-- Material for this exercise follows --

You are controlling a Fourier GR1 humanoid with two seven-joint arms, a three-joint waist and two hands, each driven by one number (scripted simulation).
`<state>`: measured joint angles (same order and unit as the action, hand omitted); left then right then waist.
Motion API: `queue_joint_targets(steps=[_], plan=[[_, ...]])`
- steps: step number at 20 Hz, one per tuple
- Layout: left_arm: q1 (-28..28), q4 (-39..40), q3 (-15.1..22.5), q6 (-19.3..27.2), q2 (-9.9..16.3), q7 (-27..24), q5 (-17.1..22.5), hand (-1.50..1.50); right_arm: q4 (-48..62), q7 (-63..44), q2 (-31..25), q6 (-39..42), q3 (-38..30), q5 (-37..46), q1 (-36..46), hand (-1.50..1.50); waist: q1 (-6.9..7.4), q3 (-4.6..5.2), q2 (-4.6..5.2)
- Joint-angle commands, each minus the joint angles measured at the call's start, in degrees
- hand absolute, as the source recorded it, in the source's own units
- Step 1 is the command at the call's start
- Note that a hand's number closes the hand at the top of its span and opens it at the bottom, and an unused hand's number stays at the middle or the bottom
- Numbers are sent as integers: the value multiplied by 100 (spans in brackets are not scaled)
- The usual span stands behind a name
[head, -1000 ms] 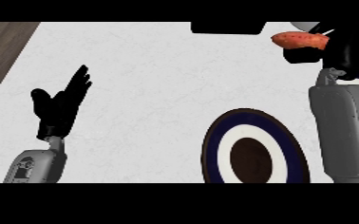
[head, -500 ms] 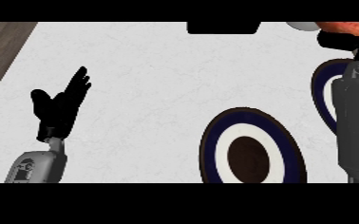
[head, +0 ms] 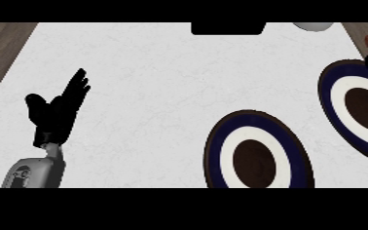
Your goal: Pick the sweet potato from the plate and place it in the plate
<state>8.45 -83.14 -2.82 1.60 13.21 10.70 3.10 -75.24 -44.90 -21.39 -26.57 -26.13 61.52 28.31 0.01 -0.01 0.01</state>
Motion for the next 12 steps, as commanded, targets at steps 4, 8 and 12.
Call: queue_joint_targets(steps=[4,8,12], plan=[[140,150,-76,-115,-53,30,55,0,497,821,-523,330,-402,-927,-708,150,-22,0,2],[-49,99,-246,-233,184,-170,55,0,953,1705,-417,540,-616,-1798,-1189,150,-17,-5,1],[44,338,-68,-33,-143,-195,-97,0,1473,2110,-420,818,-941,-2666,-847,-150,2,-4,7]])
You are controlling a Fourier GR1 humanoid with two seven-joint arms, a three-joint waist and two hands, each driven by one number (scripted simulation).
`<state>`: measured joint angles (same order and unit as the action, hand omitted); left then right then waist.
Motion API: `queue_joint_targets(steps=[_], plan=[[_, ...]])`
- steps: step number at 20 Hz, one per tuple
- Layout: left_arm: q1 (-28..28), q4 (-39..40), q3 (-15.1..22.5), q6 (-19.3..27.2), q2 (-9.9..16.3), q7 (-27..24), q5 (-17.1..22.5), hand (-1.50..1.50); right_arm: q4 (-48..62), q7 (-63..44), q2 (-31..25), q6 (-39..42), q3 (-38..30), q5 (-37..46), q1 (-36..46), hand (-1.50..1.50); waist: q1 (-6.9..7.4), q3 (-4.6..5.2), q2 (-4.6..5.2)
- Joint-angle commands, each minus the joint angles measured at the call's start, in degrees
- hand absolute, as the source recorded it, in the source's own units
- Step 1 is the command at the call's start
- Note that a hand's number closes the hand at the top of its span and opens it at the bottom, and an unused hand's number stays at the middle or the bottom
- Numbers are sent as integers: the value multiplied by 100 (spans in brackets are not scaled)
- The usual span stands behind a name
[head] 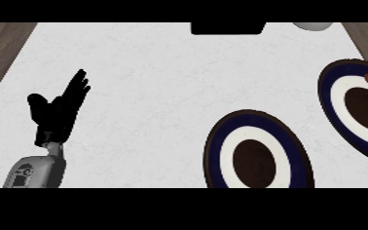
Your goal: Pick the sweet potato from the plate and place it in the plate
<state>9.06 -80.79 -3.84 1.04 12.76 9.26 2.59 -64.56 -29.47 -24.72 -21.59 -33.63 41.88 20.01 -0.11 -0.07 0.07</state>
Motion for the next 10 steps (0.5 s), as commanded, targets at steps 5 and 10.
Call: queue_joint_targets(steps=[5,10], plan=[[40,456,-287,-243,111,-419,93,0,808,1858,-347,-65,-337,-1022,-138,-150,17,4,2],[-60,82,-26,-49,-50,-63,-79,0,-68,2727,-189,-572,-463,-1396,49,-150,-6,2,-19]])
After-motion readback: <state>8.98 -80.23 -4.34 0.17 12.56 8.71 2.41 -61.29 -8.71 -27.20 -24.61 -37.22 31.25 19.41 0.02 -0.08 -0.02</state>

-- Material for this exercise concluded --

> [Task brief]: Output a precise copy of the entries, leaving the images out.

> [Expected answer]:
You are controlling a Fourier GR1 humanoid with two seven-joint arms, a three-joint waist and two hands, each driven by one number (scripted simulation).
`<state>`: measured joint angles (same order and unit as the action, hand omitted); left then right then waist.
Motion API: `queue_joint_targets(steps=[_], plan=[[_, ...]])`
- steps: step number at 20 Hz, one per tuple
- Layout: left_arm: q1 (-28..28), q4 (-39..40), q3 (-15.1..22.5), q6 (-19.3..27.2), q2 (-9.9..16.3), q7 (-27..24), q5 (-17.1..22.5), hand (-1.50..1.50); right_arm: q4 (-48..62), q7 (-63..44), q2 (-31..25), q6 (-39..42), q3 (-38..30), q5 (-37..46), q1 (-36..46), hand (-1.50..1.50); waist: q1 (-6.9..7.4), q3 (-4.6..5.2), q2 (-4.6..5.2)
- Joint-angle commands, each minus the joint angles measured at the call's start, in degrees
- hand absolute, as the source recorded it, in the source's own units
- Step 1 is the command at the call's start
- Note that a hand's number closes the hand at the top of its span and opens it at the bottom, and an unused hand's number stays at the middle or the bottom
- Numbers are sent as integers: the value multiplied by 100 (spans in brackets are not scaled)
- The usual span stands behind a name
[head, -1000 ms] 
[head, -500 ms] 
[head, +0 ms] 
Your goal: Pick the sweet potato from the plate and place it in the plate
<state>8.45 -83.14 -2.82 1.60 13.21 10.70 3.10 -75.24 -44.90 -21.39 -26.57 -26.13 61.52 28.31 0.01 -0.01 0.01</state>
Motion for the next 12 steps, as commanded, targets at steps 4, 8 and 12.
Call: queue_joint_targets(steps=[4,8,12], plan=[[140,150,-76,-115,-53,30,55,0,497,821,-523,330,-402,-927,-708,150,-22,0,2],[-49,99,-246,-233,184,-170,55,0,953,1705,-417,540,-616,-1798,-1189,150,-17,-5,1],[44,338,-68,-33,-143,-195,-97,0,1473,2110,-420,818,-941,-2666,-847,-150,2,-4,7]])
You are controlling a Fourier GR1 humanoid with two seven-joint arms, a three-joint waist and two hands, each driven by one number (scripted simulation).
`<state>`: measured joint angles (same order and unit as the action, hand omitted); left then right then waist.
Motion API: `queue_joint_targets(steps=[_], plan=[[_, ...]])`
- steps: step number at 20 Hz, one per tuple
- Layout: left_arm: q1 (-28..28), q4 (-39..40), q3 (-15.1..22.5), q6 (-19.3..27.2), q2 (-9.9..16.3), q7 (-27..24), q5 (-17.1..22.5), hand (-1.50..1.50); right_arm: q4 (-48..62), q7 (-63..44), q2 (-31..25), q6 (-39..42), q3 (-38..30), q5 (-37..46), q1 (-36..46), hand (-1.50..1.50); waist: q1 (-6.9..7.4), q3 (-4.6..5.2), q2 (-4.6..5.2)
- Joint-angle commands, each minus the joint angles measured at the call's start, in degrees
- hand absolute, as the source recorded it, in the source's own units
- Step 1 is the command at the call's start
- Note that a hand's number closes the hand at the top of its span and opens it at the bottom, and an unused hand's number stays at the middle or the bottom
- Numbers are sent as integers: the value multiplied by 100 (spans in brackets are not scaled)
- The usual span stands behind a name
[head] 
Your goal: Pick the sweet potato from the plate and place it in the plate
<state>9.06 -80.79 -3.84 1.04 12.76 9.26 2.59 -64.56 -29.47 -24.72 -21.59 -33.63 41.88 20.01 -0.11 -0.07 0.07</state>
Motion for the next 10 steps (0.5 s), as commanded, targets at steps 5 and 10.
Call: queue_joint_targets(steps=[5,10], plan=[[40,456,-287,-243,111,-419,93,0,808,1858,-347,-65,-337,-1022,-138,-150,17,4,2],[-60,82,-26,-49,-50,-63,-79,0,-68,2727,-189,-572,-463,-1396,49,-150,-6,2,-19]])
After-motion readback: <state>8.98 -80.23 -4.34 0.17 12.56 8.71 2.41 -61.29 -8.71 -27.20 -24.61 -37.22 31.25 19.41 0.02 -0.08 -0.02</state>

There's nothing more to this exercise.